かつては、規制の緩かったインターネット広告に対し、テレビCMや新聞広告は厳しく規制されていましたが、2018年の医療法改正以降、ウェブサイトを含むインターネット上の医療情報も「広告」として医療法の規制対象となりました。そのため、映像コンテンツの媒体の違いによる規制の対象外事項は、以前に比べて非常に少なくなっています。



「限定解除要件」の適用

医療法においては、ウェブサイトなど、患者が「自ら求める情報」を提供する媒体であれば、禁止事項(体験談、ビフォーアフター写真など)であっても、適切な情報(費用、リスク、副作用など)を併記することで広告が認められる「限定解除要件」があります。映像コンテンツも、この要件を満たせば、表現の幅が広がります。


注意点

視聴者が意図せず目に触れるようなプッシュ型広告(例:YouTubeのスキップ不可の広告)では、限定解除要件を満たしても、表示できない情報が多いため、適用は難しいと考えられます。



  1. 映像コンテンツで特に注意すべき表現



ビフォーアフター写真・動画

加工・修正は厳禁です。

限定解除要件を満たし、費用、リスク、副作用、治療内容、経過期間などをテロップナレーションで分かりやすく、十分な時間表示する必要があります。


体験談・インタビュー動画

原則禁止です。

医療機関のウェブサイトやSNSで、患者に依頼したインタビュー動画を掲載することは、医療広告ガイドライン違反となる可能性が極めて高いです。


医師・専門家による解説動画

科学的根拠に基づいた正確な情報提供が求められます。

特定の製品や治療法を過度に宣伝したり、不確かな効果を断定的に述べたりすることは、薬機法や医療法に違反します。

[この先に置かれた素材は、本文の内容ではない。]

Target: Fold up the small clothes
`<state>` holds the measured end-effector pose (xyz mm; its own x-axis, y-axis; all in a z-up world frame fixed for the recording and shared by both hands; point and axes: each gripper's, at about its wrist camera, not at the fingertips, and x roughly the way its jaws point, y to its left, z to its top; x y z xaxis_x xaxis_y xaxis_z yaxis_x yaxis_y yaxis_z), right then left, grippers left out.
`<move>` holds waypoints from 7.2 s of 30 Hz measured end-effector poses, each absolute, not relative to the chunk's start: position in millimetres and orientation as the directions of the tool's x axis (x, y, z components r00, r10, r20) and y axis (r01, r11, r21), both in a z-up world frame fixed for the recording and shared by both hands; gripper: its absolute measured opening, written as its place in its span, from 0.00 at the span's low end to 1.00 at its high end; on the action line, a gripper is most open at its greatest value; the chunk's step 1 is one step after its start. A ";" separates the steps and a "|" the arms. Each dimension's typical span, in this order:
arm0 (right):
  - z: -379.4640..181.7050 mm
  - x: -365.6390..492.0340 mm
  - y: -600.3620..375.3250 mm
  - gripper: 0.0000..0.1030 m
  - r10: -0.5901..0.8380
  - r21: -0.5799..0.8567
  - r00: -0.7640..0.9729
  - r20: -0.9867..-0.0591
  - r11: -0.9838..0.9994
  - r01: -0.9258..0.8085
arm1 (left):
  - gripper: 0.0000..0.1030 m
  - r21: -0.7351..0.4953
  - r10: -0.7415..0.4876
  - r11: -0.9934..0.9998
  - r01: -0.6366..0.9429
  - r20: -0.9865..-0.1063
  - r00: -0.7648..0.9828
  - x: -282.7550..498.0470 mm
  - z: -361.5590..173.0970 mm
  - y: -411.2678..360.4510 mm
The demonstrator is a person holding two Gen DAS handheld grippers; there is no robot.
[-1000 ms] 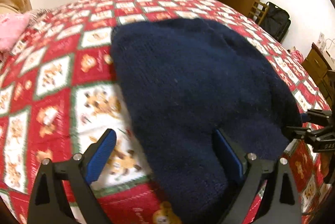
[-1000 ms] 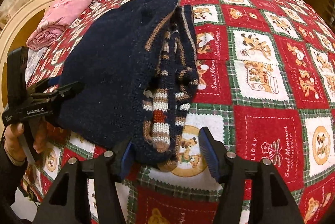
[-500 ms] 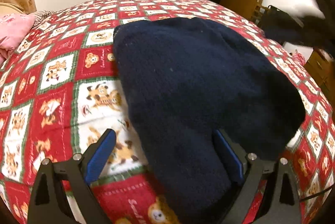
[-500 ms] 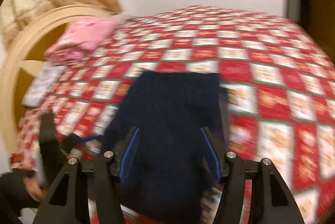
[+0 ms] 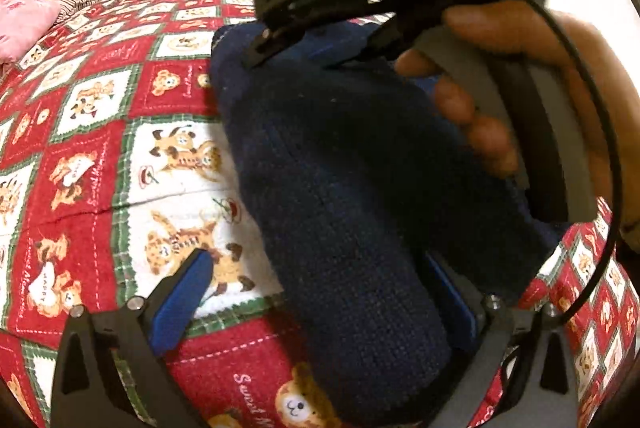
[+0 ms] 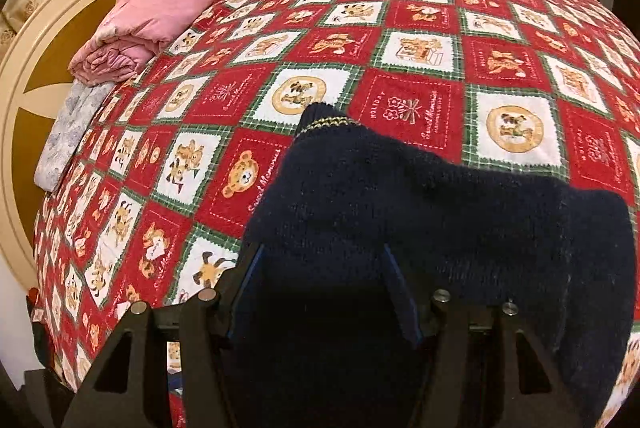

「専門医」などの資格表記は、正式名称で正確に行う必要があります。



まとめ


映像コンテンツは、基本的には医療法や薬機法などの広告規制が適用されます。媒体や視聴環境によって「広告」に該当しないケースもありますが、それは「誘引性」や「特定性」が極めて低い場合に限られます。

現在の日本の法規制は、「国民の生命・健康の保護」を最優先しており、情報の受け手が誤認したり、不当に誘引されたりすることのないよう、非常に厳しく運用されています。

広告宣伝を行う際は、形式的な解釈だけでなく、「そのコンテンツが、受け手にどのような印象を与え、どのような行動を促すか」という実質的な影響を考慮し、常に法令遵守を心がけることが不可欠です。不安な場合は、必ず専門家(弁護士、広告審査機関など)に相談するようにしてください。


これから病院、クリニック、薬剤など、医療関係の映像を企画制作する時は、必ず法律や規制に関する最新の情報をご自身で入手、検討してください。現在進行中の裁判等で新たな判例が出るかもしれません。このページに書かれている情報に沿って制作した映像で不利益があった場合にも、弊社は責任を持ちません。